Выбрать главу

— А рис тебе по вкусу?

Да, что ж, Дэйв не против риса, смотря как его стряпают.

Мать готовила замечательный рисовый пудинг с финиками, а вот вареный рис в дни стирки ему совсем не нравился — тогда у матери и без стряпни хлопот по горло. Она варила обыкновенную рисовую кашу, хотя и это не так плохо, если налить побольше светлой патоки.

А вот Джонни терпеть не может рис, ему рисовая каша осточертела. На военных кораблях ее называют «китайский свадебный пирог».

Нет, говорит он, он никогда не служил в военном флоте. Только на грузовых судах.

Дэйв говорит — интересно, пускай Джонни когда-нибудь расскажет про свои плаванья. Но господи помилуй, Джонни, вдруг он ее прикончит?

— Нет,— говорит Джонни.— Ничего он ей худого не сделает.

Нет?

— Им это удовольствие — поскандалить,— говорит Джонни.— Им это первейшее удовольствие.

Он искоса глянул на Дэйва, и на мгновенье лицо его преображает самая настоящая улыбка.

— Как так? — не понял Дэйв.

— Если ей неохота затевать ссору, так сам всегда готов,— говорит Джонни.— Бывает, она в распрекрасном настроении, ну, хоть собралась что-нибудь испечь, а сам полеживает на диване с газетой. И вдруг поднимет голову и скажет — а ну, Фэнни, подбавь соли… ну-ка, Фэн, подбавь малость соли. И, ясное дело, она спросит, что он в этом смыслит, а под конец, бывает, она возьмет и швырнет тесто в огонь.

— Понимаю,— говорит Дэйв.

— И потом,— говорит Джонни,— если не остаться и не смотреть, они скорей угомонятся.

Он опять заглянул в список и спрашивает:

— А ячневая каша тебе по вкусу?

— Предпочитаю ячменное пиво,— говорит Дэйв.

Джонни надолго погрузился в раздумье, потом говорит:

— Которые пьют, на них проклятье.

— Ну, Джонни, уж наверно, ты не прочь опрокинуть стаканчик. Неужели ты заядлый трезвенник?

Джонни снова поразмыслил. Промочить горло не прочь, говорит он. И чуть погодя повторяет — верно, не прочь.

И Дэйв призадумался — что бы еще сказать, ведь Джонни с его привычкой нараспев изрекать такое, чего никак не ждешь, поистине загадочная личность. Но теперь они огибают выемку, пробитую речкой в холме, который вспучился со дна долины; а за поворотом голоса, доносящиеся сзади, из долины, стали почти неслышны; и все вокруг переменилось, дорога свернула в одну сторону, речка — в другую, огибая и замыкая длинную узкую полосу ровной земли. Здесь живет семейство Поруа. Чуть подальше у дороги прислонены к забору мешки с удобрением, а еще немного дальше вот она, миссис Поруа, идет к ним по вспаханному полю. Идет по борозде, с мешком семенной картошки за спиной, поминутно закидывает назад руку, достает картофелину и, низко наклоняясь, другой рукой опускает в борозду. И Дэйв и Джонни заглядывали в вырез ее платья, когда она наклонялась, но тут она заслышала их, быстро выпрямилась и с улыбкой крикнула — доброе утро! Она совсем молодая, на щеках яркий румянец, спутанные кудри падают на глаза, она отвела их рукой.
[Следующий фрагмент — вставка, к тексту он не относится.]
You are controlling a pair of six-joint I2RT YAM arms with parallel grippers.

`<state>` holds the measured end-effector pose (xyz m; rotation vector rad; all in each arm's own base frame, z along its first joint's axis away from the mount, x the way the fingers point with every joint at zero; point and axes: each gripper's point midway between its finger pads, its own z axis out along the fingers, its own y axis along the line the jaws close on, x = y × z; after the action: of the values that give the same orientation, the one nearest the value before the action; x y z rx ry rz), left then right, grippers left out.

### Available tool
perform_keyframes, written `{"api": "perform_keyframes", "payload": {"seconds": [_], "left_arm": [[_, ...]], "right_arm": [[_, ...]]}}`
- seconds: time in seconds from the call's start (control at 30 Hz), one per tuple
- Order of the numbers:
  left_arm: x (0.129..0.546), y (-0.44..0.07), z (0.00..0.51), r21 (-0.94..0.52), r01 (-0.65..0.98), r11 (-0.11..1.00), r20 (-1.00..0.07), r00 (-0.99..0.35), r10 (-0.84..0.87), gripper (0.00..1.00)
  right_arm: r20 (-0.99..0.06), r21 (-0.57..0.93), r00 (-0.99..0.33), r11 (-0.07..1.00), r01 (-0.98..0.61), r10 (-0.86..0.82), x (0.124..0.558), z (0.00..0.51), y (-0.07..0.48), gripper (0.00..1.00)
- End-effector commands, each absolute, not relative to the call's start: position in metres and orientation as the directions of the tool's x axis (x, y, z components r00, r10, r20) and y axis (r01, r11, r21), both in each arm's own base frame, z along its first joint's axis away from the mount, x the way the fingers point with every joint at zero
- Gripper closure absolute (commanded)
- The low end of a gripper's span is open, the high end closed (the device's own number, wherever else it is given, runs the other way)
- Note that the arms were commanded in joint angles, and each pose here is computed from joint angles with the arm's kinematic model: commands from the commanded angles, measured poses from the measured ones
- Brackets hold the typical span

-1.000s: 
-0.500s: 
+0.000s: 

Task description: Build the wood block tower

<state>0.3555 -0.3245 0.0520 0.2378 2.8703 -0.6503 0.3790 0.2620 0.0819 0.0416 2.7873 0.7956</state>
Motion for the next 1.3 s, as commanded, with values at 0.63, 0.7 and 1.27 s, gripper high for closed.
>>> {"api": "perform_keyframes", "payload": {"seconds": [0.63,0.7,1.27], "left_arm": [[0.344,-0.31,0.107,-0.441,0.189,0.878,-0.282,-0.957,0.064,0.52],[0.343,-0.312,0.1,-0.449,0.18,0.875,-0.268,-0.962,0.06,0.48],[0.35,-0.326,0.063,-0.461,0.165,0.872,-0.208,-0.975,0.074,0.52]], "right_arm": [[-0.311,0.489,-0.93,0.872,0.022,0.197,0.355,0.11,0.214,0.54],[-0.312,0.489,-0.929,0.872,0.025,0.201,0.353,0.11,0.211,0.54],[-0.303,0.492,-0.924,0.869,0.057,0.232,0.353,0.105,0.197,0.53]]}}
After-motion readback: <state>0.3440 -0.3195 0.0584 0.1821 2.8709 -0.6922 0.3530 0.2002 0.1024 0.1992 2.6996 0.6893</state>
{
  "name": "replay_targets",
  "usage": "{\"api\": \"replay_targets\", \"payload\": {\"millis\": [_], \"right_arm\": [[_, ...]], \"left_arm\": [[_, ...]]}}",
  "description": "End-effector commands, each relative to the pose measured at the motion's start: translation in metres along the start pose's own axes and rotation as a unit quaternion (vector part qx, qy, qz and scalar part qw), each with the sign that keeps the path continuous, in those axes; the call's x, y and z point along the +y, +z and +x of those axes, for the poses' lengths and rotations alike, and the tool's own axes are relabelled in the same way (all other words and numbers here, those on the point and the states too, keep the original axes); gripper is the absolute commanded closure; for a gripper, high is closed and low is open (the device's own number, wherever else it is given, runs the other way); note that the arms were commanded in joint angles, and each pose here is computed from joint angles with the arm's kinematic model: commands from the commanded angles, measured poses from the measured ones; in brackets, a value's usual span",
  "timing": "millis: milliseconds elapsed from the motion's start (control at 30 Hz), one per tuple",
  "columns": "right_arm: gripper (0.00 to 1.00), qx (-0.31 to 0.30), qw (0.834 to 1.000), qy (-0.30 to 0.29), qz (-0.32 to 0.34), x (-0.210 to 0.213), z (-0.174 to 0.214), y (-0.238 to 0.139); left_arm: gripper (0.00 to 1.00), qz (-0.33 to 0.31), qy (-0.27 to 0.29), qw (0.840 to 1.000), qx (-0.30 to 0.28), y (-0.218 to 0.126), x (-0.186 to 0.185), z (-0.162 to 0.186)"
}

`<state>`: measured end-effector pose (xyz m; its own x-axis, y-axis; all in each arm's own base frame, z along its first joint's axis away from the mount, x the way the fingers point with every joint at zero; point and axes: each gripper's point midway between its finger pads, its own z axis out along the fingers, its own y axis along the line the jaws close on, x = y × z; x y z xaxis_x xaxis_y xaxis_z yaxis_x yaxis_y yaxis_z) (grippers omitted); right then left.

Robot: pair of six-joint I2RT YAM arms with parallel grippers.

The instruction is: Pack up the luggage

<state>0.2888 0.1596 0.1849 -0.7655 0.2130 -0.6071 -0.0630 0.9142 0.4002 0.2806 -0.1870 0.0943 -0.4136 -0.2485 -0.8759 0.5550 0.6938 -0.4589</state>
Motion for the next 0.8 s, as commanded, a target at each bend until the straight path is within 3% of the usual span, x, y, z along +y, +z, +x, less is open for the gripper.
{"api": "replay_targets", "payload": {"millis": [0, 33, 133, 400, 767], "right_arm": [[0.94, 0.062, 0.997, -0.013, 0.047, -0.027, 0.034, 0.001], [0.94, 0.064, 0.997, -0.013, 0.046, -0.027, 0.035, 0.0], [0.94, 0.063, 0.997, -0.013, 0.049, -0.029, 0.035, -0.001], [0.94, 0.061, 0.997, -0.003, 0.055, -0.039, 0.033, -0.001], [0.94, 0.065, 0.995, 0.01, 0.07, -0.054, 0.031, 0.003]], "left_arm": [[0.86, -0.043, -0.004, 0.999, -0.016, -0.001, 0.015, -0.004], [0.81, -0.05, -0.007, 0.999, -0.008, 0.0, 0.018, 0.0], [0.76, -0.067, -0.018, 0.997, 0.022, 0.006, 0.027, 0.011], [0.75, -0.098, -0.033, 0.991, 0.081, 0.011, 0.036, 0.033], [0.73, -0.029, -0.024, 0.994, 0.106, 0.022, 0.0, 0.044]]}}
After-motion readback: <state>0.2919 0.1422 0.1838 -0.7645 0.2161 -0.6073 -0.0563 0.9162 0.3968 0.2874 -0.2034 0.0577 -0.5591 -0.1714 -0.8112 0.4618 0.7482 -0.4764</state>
— У вас поутру были заморозки? — спрашивает она.

Да, были.

— Поздний иней, а? Плохо дело.— Она показывает в сторону, где только-только проклюнулись ростки самой ранней картошки. Их, конечно, прихватило, но они оправятся, счастье еще, что не взошли позже, тогда бы им, слабеньким, крышка.

Дэйв спрашивает, как дела у Рэнджи, и она говорит — он чувствует себя очень даже неплохо. Вы его увидите, когда пойдете мимо, говорит она, и если Джонни будет в лавке, не возьмет ли для нее полсотни сигарет и два фунта печенья, любой сорт, только сладкое. Дети все время просят сладкого печенья. Но ей надо поскорей посадить картошку, потому как Джерри скоро вернется с плугом.